その「超越的な何か」というのがいったい神なのか悪魔なのか、それは私たちの「無意識の欲望」にかかっているというわけです・・。
みんなで「ワッショイワッショイ!」と仲良くネットを利用していれば、ネット界の神の座に人々に祝福をもたらす「善い神様」が降臨して、我々を導いてくれるかもしれません。
みんなもネットの世界に「善い神様」に宿ってもらえるように、悪いこととか考えずにピュアな気持ちでネット生活を送りましょうね・・(´・ω・`)
(上手くいけばその「神」はとっておきのエロ画像とかをうpしてくれるかもしれませんよ・・?)
まとめ!
以上、「価値観のクラウド化」についていろいろ考察をしてみましたが、いかがでしたでしょうか?
昔ながらの世俗的感覚(ルーティーン)を失った人々が、新たな行動規範を求めてネットを参照し、みんなでハンコで押したように同じ行動をとってしまう、というなんとも不思議なお話でした・・。
この現象は、ある意味「グローバル化」が進むことによって、社会が一律に普遍化(フラット化)してしまうことの一例と考えることもできそうですね(インターネットはグローバル化を推し進める強力なツールですから・・)
こうして「普遍化」が進むと、当然それに対する「反動」というのも起きてくると思います。
世の中にあまりにハンコで押したように「お揃い」の人々が増えてくると、「みんなと同じじゃ嫌だ!」と周囲とは一味違う個性的な自分を演出したい人なんかもでてくるはずです。こんな風に「普遍性」に対して「独自性」を打ち出してく動き、これが世にいう「グローバル化」に対抗する「グローカル化」という現象なんじゃないでしょうか。
自分の中に「他人と一緒じゃ嫌だ!」「ココだけはこだわりたい!」という特別なポイントがある場合は、個性を発揮できるように自己開発のための力をいっぱい注いで、どうでもいいと思っているポイントには「まぁ適当でいいか・・」と力を抜いて他の人に合わせたりするのが、現代流のうまい生き方なのかもしれません(例えばファッションだけはしっかり個性を主張するけども、選挙とかはどうでもいいからみんなと同じでいいや、みたいな感じですね・・)

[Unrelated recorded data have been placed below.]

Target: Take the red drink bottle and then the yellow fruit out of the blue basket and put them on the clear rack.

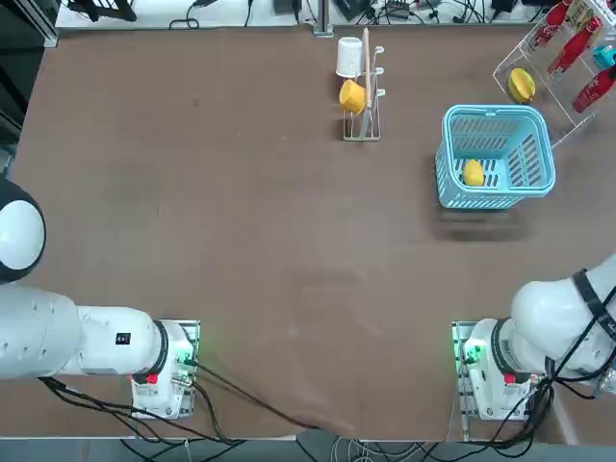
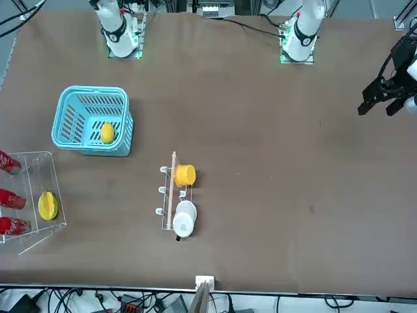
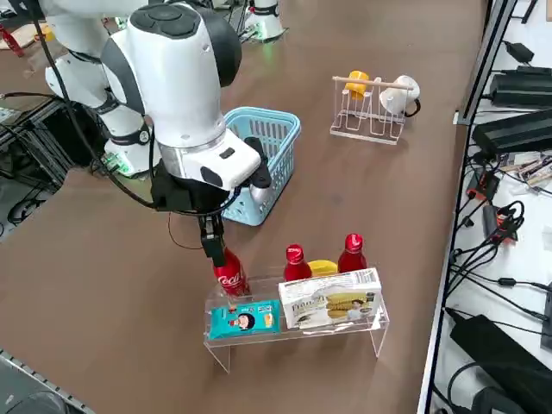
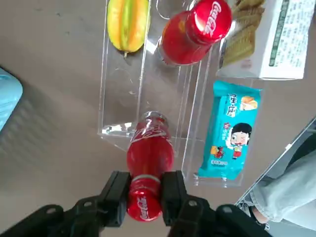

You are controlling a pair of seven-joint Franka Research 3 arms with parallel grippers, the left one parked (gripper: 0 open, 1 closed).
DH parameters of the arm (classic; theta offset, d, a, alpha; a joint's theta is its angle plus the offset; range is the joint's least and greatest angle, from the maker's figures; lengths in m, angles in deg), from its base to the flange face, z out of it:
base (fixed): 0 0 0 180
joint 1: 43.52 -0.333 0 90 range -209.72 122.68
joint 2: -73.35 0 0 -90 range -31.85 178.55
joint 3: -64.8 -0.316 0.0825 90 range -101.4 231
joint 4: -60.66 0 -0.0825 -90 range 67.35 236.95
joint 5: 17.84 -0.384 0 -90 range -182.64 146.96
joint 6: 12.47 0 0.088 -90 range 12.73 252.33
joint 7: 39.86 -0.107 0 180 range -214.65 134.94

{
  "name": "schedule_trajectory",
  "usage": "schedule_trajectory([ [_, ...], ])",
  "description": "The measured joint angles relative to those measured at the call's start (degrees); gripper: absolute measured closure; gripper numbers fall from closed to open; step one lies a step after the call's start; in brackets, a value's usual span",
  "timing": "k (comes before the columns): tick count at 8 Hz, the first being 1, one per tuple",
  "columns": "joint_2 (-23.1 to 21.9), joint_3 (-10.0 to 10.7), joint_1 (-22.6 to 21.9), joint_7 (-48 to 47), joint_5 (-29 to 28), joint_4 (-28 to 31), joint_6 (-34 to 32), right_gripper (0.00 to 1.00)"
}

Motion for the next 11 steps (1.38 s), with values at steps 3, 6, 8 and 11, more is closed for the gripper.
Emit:
schedule_trajectory([
  [3, 0.67, 0.0, 0.04, 0.0, 0.0, 0.0, 0.38, 0.61],
  [6, 0.67, -0.15, 0.04, -0.04, 0.0, -0.96, 0.48, 0.1],
  [8, 0.4, -0.49, -0.04, -0.2, -0.02, -3.37, -0.41, 0.0],
  [11, -3.45, -0.97, -0.74, -8.83, -5.24, -6.8, -8.33, 0.0],
])
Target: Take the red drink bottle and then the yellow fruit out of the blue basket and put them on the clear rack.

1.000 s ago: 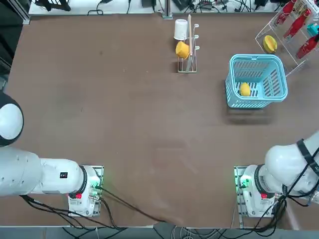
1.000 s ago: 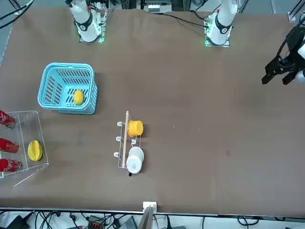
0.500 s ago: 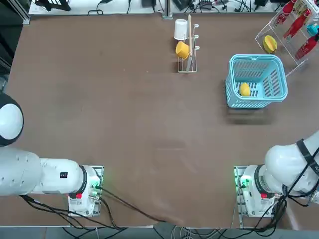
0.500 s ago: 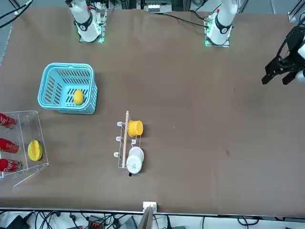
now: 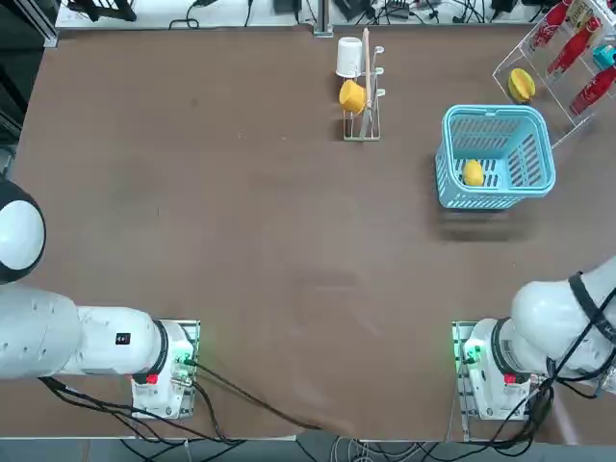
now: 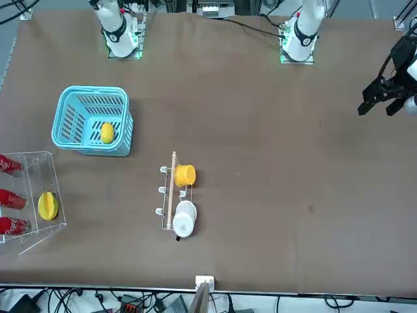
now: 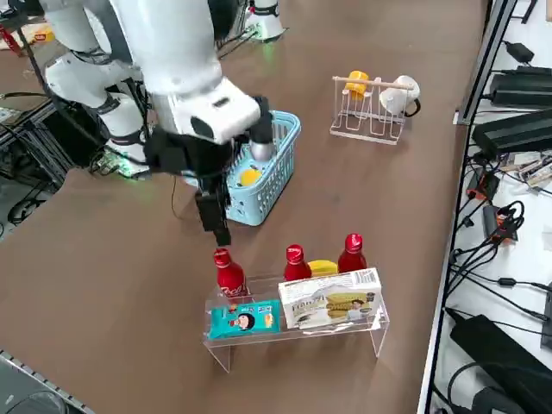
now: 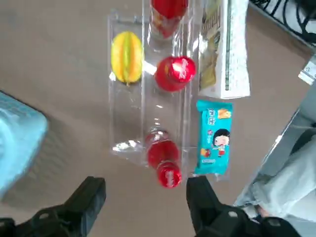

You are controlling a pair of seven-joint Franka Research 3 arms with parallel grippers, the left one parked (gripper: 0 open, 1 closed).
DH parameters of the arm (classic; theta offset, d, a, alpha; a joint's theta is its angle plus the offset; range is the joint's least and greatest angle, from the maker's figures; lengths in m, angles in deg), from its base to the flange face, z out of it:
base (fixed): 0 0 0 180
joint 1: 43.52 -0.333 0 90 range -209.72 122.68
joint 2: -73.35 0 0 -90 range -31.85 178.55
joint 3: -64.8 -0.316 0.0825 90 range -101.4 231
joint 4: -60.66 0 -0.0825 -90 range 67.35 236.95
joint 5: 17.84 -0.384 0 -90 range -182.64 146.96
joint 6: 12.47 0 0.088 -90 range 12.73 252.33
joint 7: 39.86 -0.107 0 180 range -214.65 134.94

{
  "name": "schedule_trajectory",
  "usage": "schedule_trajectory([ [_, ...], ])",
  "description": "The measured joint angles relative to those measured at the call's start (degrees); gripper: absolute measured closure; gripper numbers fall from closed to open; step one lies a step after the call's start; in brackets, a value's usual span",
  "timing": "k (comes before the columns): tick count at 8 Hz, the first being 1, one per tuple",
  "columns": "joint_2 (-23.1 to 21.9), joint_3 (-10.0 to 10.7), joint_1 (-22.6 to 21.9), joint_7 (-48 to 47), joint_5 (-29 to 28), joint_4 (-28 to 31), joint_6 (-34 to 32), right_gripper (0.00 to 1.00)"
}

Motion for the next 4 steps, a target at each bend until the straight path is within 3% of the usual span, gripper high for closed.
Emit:
schedule_trajectory([
  [4, -8.37, -0.59, -5.55, -18.07, -2.31, 0.94, -14.09, 0.0],
])
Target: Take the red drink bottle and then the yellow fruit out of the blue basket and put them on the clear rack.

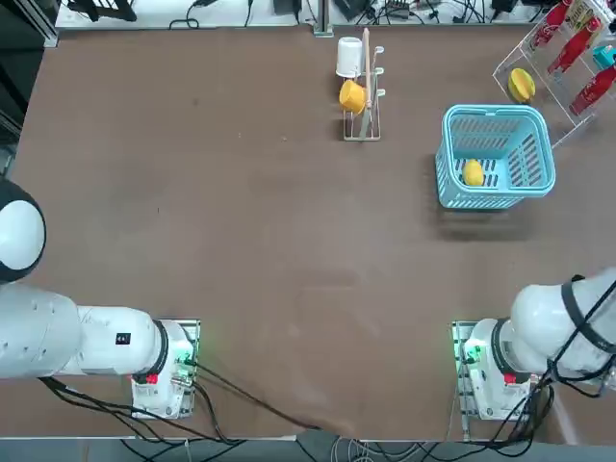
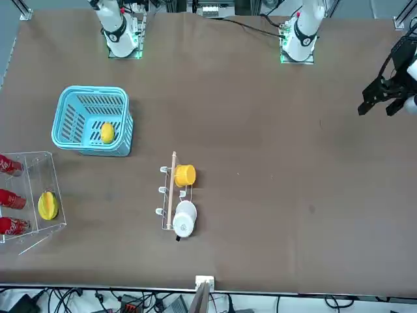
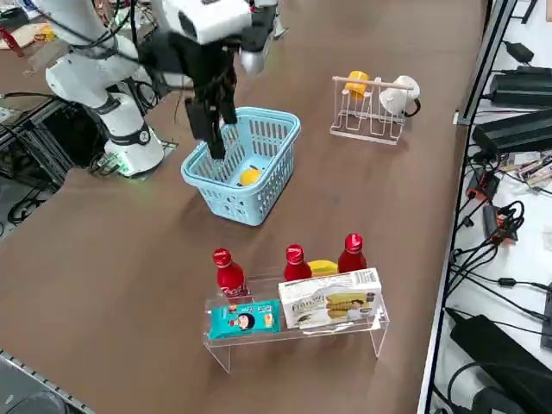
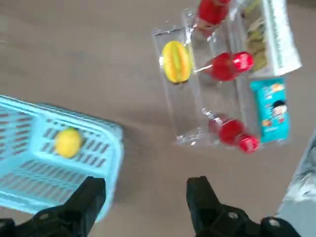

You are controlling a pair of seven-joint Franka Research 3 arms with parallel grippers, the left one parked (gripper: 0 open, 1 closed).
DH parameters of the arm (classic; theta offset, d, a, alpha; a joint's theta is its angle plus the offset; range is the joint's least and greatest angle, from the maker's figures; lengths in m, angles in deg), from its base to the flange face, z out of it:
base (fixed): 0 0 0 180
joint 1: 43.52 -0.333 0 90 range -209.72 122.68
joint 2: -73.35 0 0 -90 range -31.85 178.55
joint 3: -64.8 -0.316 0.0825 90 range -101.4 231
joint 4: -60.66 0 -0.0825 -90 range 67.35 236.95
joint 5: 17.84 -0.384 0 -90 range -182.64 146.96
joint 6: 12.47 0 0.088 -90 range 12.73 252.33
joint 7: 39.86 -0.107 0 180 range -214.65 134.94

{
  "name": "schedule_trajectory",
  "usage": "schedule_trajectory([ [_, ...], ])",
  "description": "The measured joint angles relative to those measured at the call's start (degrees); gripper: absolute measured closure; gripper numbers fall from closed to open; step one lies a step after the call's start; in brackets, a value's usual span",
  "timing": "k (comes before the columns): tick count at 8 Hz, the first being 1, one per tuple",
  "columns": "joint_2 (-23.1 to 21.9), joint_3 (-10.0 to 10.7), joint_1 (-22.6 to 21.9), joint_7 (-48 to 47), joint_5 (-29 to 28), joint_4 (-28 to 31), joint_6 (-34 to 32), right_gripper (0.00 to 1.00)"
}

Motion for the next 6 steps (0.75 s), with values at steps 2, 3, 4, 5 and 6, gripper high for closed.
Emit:
schedule_trajectory([
  [2, -5.11, -0.14, -4.05, -9.2, -0.18, 6.65, -0.25, 0.0],
  [3, -8.6, -0.18, -6.16, -13.19, -0.18, 12.19, 1.26, 0.0],
  [4, -12.45, -0.23, -7.74, -15.98, -0.21, 18.82, 4.25, 0.0],
  [5, -16.07, -0.26, -9.12, -19.09, -0.23, 25.94, 8.03, 0.0],
  [6, -19.28, -0.29, -10.73, -22.53, -0.24, 32.98, 12.08, 0.0],
])
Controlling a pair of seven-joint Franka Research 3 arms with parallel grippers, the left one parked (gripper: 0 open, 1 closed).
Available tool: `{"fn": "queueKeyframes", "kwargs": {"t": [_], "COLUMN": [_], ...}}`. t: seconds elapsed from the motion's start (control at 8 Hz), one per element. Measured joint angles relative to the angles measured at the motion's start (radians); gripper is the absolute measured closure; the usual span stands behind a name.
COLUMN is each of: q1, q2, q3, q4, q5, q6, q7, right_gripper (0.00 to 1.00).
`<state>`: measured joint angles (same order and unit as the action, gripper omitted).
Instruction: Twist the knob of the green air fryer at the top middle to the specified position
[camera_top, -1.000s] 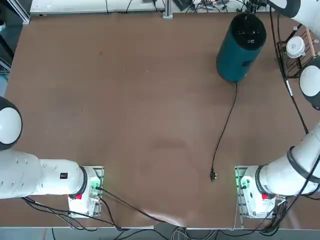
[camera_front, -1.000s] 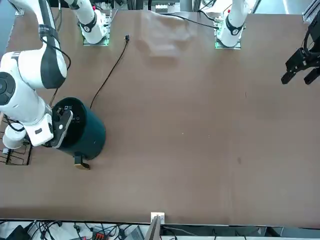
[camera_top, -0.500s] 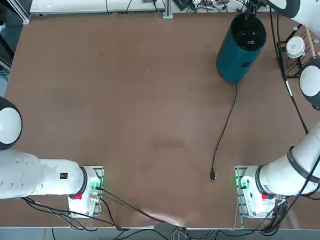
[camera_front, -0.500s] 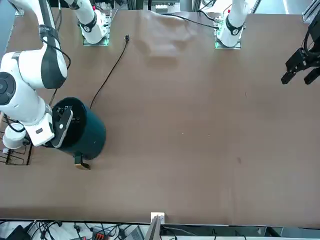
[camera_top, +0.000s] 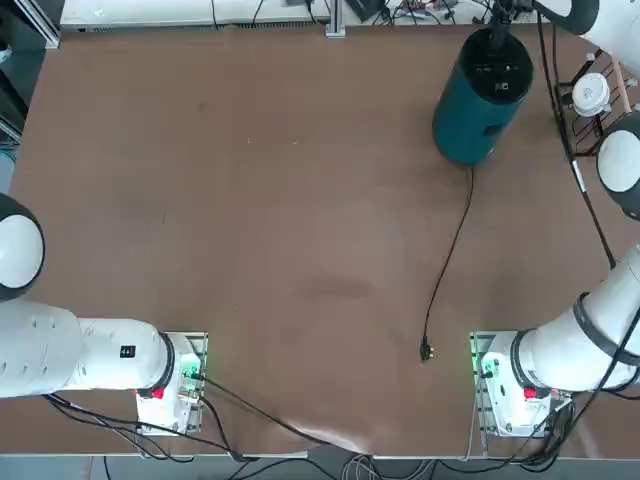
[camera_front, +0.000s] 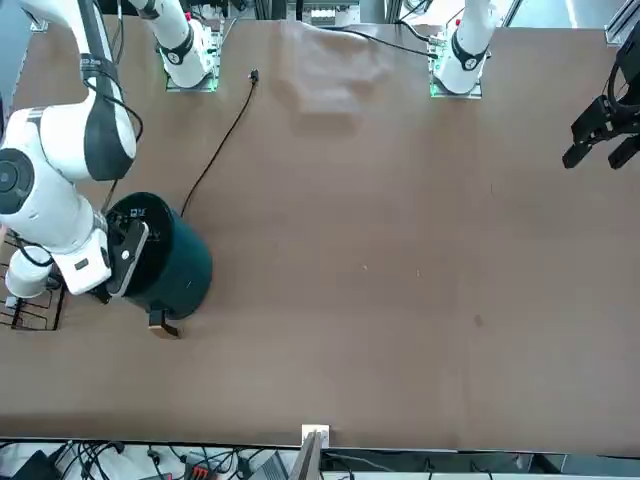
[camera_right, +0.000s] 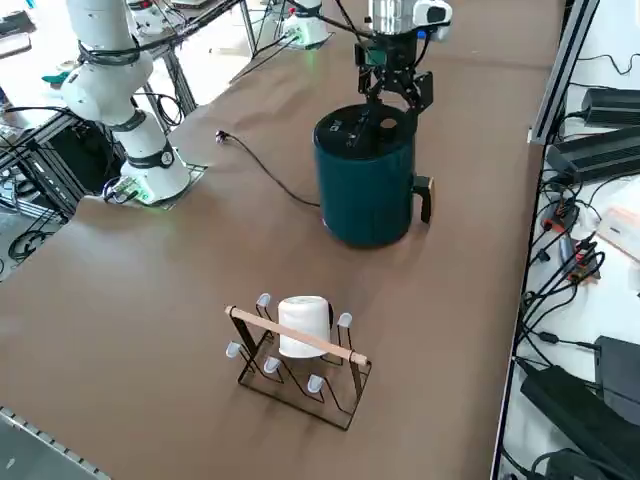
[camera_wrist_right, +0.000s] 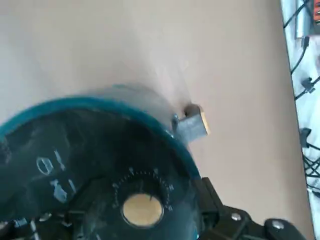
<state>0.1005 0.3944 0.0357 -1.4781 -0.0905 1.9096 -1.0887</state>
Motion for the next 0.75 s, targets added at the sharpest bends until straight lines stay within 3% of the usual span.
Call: {"fn": "queueKeyframes", "kwargs": {"t": [0.38, 0.75], "q1": [-0.002, -0.005], "q2": [-0.049, -0.149], "q3": [-0.012, -0.018], "q4": [0.008, 0.012], "q5": [0.027, 0.03], "q6": [-0.079, -0.17], "q7": [0.205, 0.6], "right_gripper": [0.0, 0.0]}}
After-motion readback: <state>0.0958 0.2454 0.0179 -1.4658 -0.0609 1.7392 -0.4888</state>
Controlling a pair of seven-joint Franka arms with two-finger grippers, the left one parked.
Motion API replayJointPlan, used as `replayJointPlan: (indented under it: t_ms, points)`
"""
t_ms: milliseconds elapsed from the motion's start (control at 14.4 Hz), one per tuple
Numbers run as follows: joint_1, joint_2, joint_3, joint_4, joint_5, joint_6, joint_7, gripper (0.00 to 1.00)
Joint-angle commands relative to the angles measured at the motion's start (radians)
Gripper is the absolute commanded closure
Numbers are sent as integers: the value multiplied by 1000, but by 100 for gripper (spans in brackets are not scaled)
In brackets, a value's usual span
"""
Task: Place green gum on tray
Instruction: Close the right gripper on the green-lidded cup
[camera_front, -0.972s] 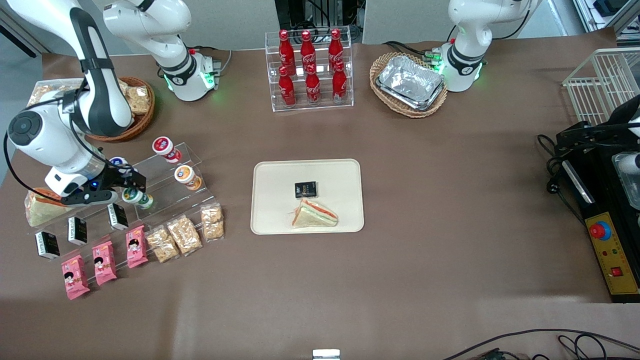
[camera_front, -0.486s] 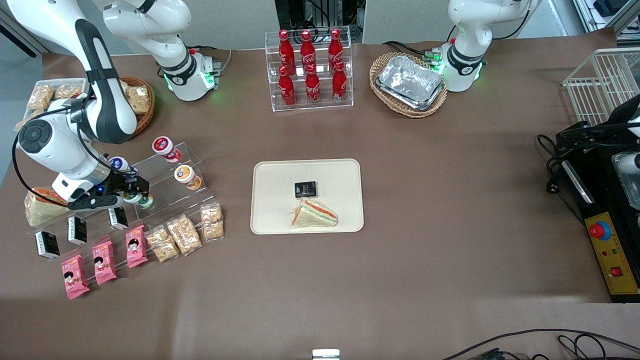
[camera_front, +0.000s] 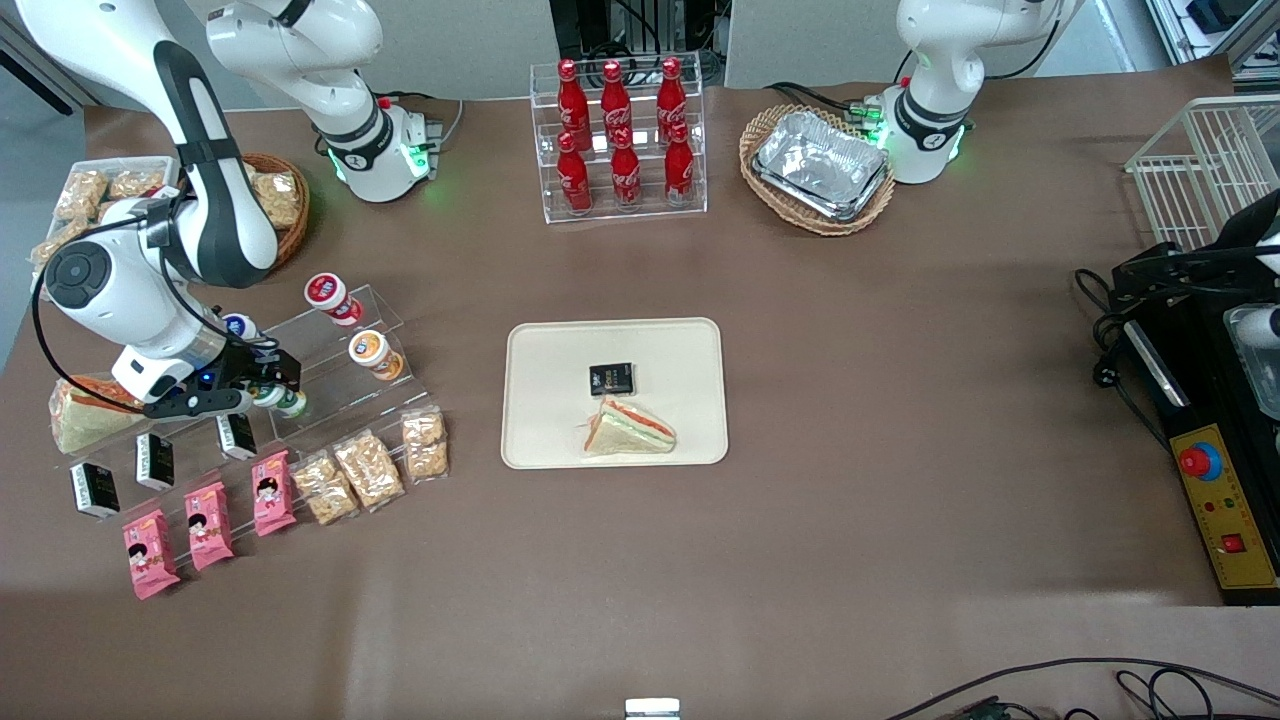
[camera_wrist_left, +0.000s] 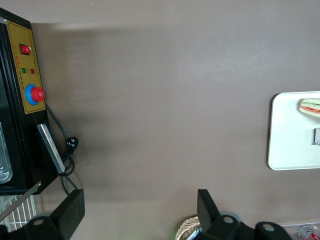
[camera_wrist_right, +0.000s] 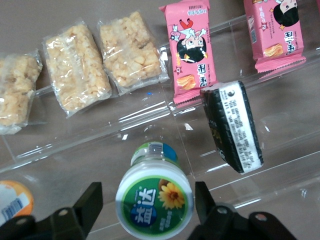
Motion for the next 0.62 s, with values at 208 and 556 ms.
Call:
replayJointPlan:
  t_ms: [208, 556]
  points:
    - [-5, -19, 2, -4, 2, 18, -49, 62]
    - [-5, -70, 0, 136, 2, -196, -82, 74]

目まぐるしく移り変わる世界の状況をしっかり観察しながら、上手に自分のアイデンティティをデザインして生きていくこと、これをギデンズは「自己の再帰的プロジェクト」と呼んだのではないでしょうか。自分のアイデンティティをデザインしなくちゃいけないなんて、なんだか恐ろしい時代になりましたね・・。